GLENGOYNE

Der Name Glengoyne bedeutet soviel wie “Tal des Pfeils” oder “Tal der Wunde”, laut Destillerie “Tal der Wildgänse”.

Die Lage der Destillerie:
Die „schönste Destillerie Schottlands“ befindet sich in einem bewaldeten Tal in den südlichen Highlands. Glengoyne liegt im Norden der Stadt Glasgow, in einem Gebiet, das Ende des 18. Anfang des 19. Jahrhunderts ein bevorzugter Platz für Schwarzbrenner und Whiskyschmuggler war. Die Produktion war am Anfang des 19. Jahrhunderts illegal, da man nicht bereit war, die anfallenden Steuern zu bezahlen. Vor dem Excise Act von 1823 gab es in dieser Ecke von Stirlingshire nicht weniger als 18 illegale Destillerien in den versteckten Tälern.

Geschichte von Glengoyne:
Unter dem Namen “Burnfoot” wurde 1833 eine Vorgängerin von Glengoyne von der Familie Edmonstone gegründet. George Connell erwarb im selben Jahr eine Lizenz für diese Brennerei. 1851 trugen die Besitzer die Lizenz auf John McLelland um. 1876 wurde Burnfoot an Lang Brothers verkauft, die sie bei der Übernahme in “Glen Guin” und ab 1905 in “Glengoyne” umbenannten.
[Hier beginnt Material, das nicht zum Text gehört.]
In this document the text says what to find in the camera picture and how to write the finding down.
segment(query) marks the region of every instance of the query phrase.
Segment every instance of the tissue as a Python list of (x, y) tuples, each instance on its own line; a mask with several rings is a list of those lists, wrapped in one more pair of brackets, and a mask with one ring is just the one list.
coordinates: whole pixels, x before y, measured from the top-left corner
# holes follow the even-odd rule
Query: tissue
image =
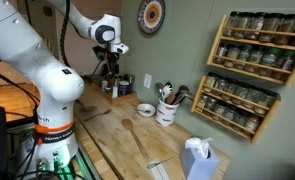
[(195, 148), (200, 156), (204, 159), (208, 158), (208, 149), (209, 149), (209, 141), (212, 141), (212, 138), (200, 139), (200, 138), (190, 138), (185, 142), (185, 149), (187, 148)]

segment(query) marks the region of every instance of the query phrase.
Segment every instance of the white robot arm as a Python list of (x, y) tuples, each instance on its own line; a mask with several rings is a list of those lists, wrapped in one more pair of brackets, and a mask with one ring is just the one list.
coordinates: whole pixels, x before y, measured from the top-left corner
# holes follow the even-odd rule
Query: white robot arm
[[(48, 1), (65, 12), (65, 0)], [(69, 17), (81, 36), (108, 44), (109, 52), (124, 54), (128, 51), (120, 41), (118, 17), (105, 15), (96, 22), (82, 16), (72, 4)], [(41, 95), (35, 120), (40, 138), (30, 136), (21, 144), (18, 164), (30, 154), (33, 142), (37, 142), (30, 166), (26, 168), (27, 163), (23, 163), (18, 172), (33, 171), (39, 162), (45, 164), (47, 170), (68, 166), (78, 149), (73, 105), (83, 92), (84, 82), (73, 69), (54, 58), (38, 33), (7, 0), (0, 0), (0, 60), (25, 75)]]

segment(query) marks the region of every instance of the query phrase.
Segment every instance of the decorative wall plate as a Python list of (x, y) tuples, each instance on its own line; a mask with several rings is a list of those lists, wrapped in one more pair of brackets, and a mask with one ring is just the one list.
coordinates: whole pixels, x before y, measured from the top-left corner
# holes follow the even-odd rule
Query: decorative wall plate
[(164, 0), (142, 0), (138, 11), (138, 24), (146, 34), (156, 32), (165, 17)]

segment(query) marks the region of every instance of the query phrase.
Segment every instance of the utensil holder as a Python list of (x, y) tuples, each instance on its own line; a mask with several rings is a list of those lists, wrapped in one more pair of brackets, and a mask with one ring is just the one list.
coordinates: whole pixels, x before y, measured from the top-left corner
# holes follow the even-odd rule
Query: utensil holder
[(159, 98), (159, 104), (157, 106), (156, 121), (162, 126), (170, 126), (175, 121), (175, 116), (178, 110), (177, 105), (169, 105), (164, 103), (161, 98)]

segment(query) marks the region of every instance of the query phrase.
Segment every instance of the butcher block counter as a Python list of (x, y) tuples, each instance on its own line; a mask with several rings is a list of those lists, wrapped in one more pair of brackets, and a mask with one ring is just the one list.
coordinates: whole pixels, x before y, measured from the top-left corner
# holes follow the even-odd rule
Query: butcher block counter
[[(185, 179), (179, 156), (184, 148), (186, 139), (192, 137), (188, 131), (173, 124), (169, 127), (162, 127), (155, 122), (154, 116), (143, 118), (132, 108), (141, 103), (139, 99), (132, 96), (123, 100), (112, 102), (107, 98), (100, 88), (87, 84), (83, 95), (79, 98), (85, 107), (94, 106), (92, 110), (75, 103), (75, 115), (85, 128), (95, 144), (92, 144), (93, 151), (98, 148), (114, 171), (118, 179), (154, 179), (147, 165), (150, 161), (159, 159), (165, 160), (172, 157), (174, 159), (163, 164), (163, 167), (170, 179)], [(100, 115), (88, 121), (83, 121), (92, 115), (105, 112), (111, 109), (108, 114)], [(148, 153), (144, 157), (138, 148), (133, 135), (122, 125), (123, 119), (130, 119), (133, 123), (133, 130)], [(220, 160), (213, 179), (222, 179), (229, 164), (229, 158), (215, 149)]]

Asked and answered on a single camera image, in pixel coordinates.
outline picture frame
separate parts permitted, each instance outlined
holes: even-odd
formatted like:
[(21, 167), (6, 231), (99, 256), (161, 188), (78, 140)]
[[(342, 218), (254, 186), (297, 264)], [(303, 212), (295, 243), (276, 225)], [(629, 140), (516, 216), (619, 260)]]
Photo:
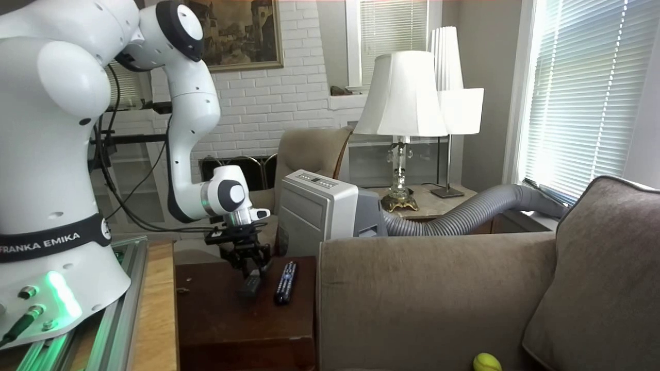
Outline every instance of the picture frame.
[(276, 0), (186, 0), (204, 29), (210, 72), (283, 68)]

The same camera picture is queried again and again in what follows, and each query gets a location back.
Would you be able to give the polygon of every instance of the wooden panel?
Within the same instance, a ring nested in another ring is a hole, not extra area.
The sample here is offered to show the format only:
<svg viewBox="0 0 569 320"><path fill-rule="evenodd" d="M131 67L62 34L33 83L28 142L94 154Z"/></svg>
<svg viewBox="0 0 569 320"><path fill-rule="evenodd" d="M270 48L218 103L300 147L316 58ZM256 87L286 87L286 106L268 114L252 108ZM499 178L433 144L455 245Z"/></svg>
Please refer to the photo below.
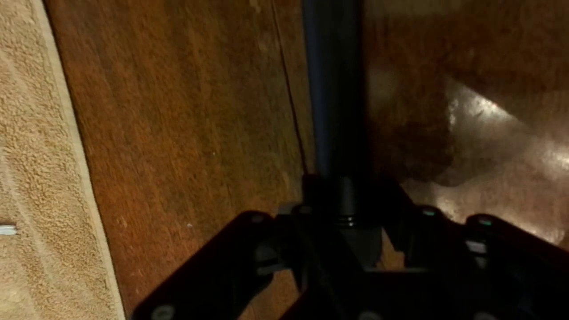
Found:
<svg viewBox="0 0 569 320"><path fill-rule="evenodd" d="M298 199L270 2L48 10L128 313L238 211ZM279 293L249 314L282 309Z"/></svg>

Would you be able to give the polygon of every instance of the metal pole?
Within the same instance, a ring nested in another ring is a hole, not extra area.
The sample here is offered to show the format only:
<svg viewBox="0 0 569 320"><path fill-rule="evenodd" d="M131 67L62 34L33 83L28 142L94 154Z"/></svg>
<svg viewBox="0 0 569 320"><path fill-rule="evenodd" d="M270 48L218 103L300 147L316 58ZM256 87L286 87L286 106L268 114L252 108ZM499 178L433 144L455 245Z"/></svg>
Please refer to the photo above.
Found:
<svg viewBox="0 0 569 320"><path fill-rule="evenodd" d="M361 0L304 0L316 174L368 178Z"/></svg>

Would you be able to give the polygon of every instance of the black mount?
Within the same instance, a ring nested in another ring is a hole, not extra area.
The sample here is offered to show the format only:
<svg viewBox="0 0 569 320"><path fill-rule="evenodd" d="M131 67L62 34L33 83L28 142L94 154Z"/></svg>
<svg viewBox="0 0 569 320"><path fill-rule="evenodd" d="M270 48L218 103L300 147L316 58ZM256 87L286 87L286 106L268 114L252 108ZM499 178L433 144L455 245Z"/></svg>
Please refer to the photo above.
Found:
<svg viewBox="0 0 569 320"><path fill-rule="evenodd" d="M569 256L492 215L455 224L371 178L362 122L359 0L304 0L316 174L272 217L240 213L135 311L136 320L238 318L289 268L298 300L282 318L569 318ZM380 233L405 272L377 268Z"/></svg>

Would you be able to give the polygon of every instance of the wooden surface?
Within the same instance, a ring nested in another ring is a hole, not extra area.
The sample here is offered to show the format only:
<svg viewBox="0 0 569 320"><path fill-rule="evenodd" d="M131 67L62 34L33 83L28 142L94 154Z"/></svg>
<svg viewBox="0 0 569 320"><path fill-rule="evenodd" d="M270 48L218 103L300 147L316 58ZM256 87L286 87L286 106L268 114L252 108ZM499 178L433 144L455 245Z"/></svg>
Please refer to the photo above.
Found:
<svg viewBox="0 0 569 320"><path fill-rule="evenodd" d="M298 0L48 7L129 311L236 211L297 199L284 74L311 146ZM457 220L490 211L563 245L567 9L368 0L377 170ZM250 314L273 318L281 297Z"/></svg>
<svg viewBox="0 0 569 320"><path fill-rule="evenodd" d="M298 199L272 5L46 3L129 313L231 217Z"/></svg>
<svg viewBox="0 0 569 320"><path fill-rule="evenodd" d="M0 318L120 320L69 92L40 0L0 0Z"/></svg>

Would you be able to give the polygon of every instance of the thin wire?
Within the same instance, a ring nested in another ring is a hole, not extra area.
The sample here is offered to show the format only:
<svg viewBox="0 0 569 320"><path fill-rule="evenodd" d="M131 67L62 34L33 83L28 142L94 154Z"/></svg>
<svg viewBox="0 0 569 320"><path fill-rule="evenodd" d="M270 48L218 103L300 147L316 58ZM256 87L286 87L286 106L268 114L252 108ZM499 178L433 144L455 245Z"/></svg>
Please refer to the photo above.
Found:
<svg viewBox="0 0 569 320"><path fill-rule="evenodd" d="M282 73L284 73L284 85L286 85L288 105L289 105L289 112L291 112L291 122L293 122L297 144L298 144L300 167L302 167L302 172L307 174L305 151L304 151L302 135L300 135L298 114L297 114L295 99L291 96L291 85L289 85L289 76L288 76L288 67L286 67L286 55L282 50L281 28L279 28L273 2L270 2L270 9L272 9L272 23L273 23L277 41L279 41L281 66L282 66Z"/></svg>

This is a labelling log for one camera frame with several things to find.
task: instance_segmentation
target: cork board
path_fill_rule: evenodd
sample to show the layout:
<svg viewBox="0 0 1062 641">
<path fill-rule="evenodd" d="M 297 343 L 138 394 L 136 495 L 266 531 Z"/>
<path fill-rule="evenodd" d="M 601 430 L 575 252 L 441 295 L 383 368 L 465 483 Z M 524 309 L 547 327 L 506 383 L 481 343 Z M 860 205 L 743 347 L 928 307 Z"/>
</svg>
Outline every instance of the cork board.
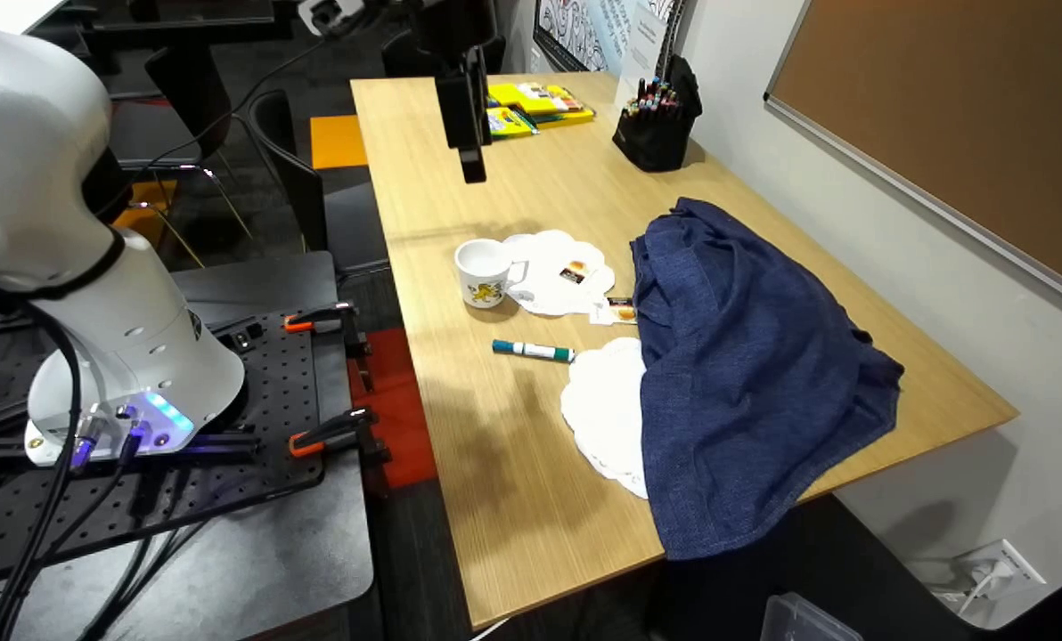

Bereits 1910 die eigenen Mälzböden aufgegeben und das Malz von Grossmälzereien zugekauft. 1965 wurde Lang Brothers durch Fusion Teil von Robertson & Baxter, die zur Highland Distillers Co Ltd gehörte und später in der Edrington Group aufging. Im April 2003 wurde Glengoyne von der Edrington Group an Ian McLeod Distillers Ltd verkauft. Diese veranlassten in der Destillerie 2005 eine Totalrenovierung. Die Glengoyne-Destillerie befindet sich als eine von wenigen noch immer in unabhängigem schottischem Familienbesitz.